Exercise details — Below this line is the material. Write out only its lines from the one containing "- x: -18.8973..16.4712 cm" through the one containing "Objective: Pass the", both kept, exactly.

(Beginning of Records for the task)

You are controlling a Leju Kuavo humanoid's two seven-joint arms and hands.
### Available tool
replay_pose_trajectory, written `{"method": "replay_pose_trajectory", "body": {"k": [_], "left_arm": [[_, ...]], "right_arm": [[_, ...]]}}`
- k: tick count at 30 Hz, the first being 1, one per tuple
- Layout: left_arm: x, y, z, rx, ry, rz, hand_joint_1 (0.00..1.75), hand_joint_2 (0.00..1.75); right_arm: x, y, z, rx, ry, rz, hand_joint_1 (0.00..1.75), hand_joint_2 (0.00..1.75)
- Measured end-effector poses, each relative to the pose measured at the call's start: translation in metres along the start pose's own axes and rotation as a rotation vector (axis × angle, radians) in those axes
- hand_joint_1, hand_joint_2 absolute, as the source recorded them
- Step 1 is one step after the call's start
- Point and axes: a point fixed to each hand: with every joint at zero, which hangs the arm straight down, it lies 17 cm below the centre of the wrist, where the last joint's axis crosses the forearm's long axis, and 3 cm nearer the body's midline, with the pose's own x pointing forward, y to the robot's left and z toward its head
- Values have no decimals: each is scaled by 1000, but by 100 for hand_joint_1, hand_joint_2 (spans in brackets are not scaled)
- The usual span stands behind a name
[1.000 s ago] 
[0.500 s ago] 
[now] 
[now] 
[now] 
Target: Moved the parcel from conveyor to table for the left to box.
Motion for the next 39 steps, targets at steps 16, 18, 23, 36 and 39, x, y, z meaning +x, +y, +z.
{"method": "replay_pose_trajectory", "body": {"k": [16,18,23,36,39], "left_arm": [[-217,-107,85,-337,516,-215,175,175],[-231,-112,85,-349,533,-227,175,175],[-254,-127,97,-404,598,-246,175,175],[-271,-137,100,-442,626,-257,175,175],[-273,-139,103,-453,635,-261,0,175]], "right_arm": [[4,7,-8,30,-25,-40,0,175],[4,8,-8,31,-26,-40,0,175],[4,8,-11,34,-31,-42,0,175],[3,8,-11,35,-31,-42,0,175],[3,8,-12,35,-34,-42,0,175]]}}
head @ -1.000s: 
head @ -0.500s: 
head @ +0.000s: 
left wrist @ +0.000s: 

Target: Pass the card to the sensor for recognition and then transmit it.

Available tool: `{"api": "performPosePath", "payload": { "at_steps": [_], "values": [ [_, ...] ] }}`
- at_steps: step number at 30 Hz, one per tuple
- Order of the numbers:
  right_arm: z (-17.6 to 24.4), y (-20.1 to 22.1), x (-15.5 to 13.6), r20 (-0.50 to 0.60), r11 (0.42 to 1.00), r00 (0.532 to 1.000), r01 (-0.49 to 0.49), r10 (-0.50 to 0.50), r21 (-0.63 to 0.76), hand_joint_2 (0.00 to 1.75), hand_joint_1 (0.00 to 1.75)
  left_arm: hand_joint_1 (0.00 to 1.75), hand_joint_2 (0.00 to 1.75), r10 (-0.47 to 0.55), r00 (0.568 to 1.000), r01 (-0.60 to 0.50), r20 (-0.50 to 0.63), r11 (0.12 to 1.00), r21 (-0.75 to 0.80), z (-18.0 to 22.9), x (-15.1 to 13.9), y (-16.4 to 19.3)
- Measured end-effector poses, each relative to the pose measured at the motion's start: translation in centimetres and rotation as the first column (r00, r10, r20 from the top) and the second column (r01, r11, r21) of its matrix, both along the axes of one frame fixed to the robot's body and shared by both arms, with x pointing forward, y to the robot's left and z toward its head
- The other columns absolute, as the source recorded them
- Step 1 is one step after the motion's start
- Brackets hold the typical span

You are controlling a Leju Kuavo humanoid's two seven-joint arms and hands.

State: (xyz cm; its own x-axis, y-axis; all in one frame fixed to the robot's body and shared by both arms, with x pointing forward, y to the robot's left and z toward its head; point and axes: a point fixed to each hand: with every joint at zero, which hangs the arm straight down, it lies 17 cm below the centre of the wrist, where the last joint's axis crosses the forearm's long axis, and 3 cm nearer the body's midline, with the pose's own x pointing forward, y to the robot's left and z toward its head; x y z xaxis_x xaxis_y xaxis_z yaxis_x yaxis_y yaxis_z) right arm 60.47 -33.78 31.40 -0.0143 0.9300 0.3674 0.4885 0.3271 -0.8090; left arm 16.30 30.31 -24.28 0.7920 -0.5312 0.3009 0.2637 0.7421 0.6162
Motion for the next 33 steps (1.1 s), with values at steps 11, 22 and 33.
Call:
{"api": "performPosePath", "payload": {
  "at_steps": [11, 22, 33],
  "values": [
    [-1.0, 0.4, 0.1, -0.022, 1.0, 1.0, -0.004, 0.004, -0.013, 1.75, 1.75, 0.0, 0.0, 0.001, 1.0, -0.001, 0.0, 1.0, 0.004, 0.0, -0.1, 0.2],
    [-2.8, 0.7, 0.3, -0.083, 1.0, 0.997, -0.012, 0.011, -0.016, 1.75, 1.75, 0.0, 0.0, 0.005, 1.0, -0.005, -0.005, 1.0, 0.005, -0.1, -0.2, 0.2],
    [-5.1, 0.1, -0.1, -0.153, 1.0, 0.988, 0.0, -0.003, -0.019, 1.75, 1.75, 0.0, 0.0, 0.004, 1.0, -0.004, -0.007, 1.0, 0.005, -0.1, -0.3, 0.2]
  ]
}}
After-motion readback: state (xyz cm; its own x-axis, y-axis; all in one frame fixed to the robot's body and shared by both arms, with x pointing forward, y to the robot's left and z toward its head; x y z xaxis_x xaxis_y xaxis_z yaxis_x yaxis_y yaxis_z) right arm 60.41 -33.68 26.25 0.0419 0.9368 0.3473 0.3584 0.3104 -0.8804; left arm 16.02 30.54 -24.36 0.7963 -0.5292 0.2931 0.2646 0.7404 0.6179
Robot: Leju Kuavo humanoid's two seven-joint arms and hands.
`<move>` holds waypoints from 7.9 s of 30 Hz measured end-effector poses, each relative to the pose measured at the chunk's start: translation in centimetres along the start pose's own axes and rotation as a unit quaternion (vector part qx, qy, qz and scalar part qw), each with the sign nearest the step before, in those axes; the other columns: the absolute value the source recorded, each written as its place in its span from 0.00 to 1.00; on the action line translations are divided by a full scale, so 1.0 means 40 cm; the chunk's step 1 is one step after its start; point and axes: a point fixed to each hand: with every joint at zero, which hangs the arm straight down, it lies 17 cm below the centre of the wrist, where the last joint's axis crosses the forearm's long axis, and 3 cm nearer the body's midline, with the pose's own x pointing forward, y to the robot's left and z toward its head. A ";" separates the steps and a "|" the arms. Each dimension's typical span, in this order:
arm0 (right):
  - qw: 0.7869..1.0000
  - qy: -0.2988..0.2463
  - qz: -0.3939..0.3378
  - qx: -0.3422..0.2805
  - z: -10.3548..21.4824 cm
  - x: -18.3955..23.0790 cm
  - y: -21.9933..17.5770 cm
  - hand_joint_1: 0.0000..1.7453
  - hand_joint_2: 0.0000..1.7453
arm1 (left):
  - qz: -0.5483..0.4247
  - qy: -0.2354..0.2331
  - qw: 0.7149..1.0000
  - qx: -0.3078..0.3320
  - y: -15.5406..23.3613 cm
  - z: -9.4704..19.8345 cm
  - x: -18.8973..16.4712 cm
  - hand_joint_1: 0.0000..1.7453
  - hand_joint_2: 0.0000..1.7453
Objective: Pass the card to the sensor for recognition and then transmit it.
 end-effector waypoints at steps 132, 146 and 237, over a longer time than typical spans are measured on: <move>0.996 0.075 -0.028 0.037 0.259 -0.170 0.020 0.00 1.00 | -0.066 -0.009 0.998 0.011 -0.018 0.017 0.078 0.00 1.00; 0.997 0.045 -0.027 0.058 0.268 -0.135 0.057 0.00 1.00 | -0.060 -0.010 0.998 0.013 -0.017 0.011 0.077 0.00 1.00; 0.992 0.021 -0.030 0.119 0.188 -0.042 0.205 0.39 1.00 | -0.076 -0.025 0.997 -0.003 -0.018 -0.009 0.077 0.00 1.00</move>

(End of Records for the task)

Solution —
  - x: -18.8973..16.4712 cm
  - hand_joint_1: 0.0000..1.7453
  - hand_joint_2: 0.0000..1.7453
Objective: Pass the card to the sensor for recognition and then transmit it.

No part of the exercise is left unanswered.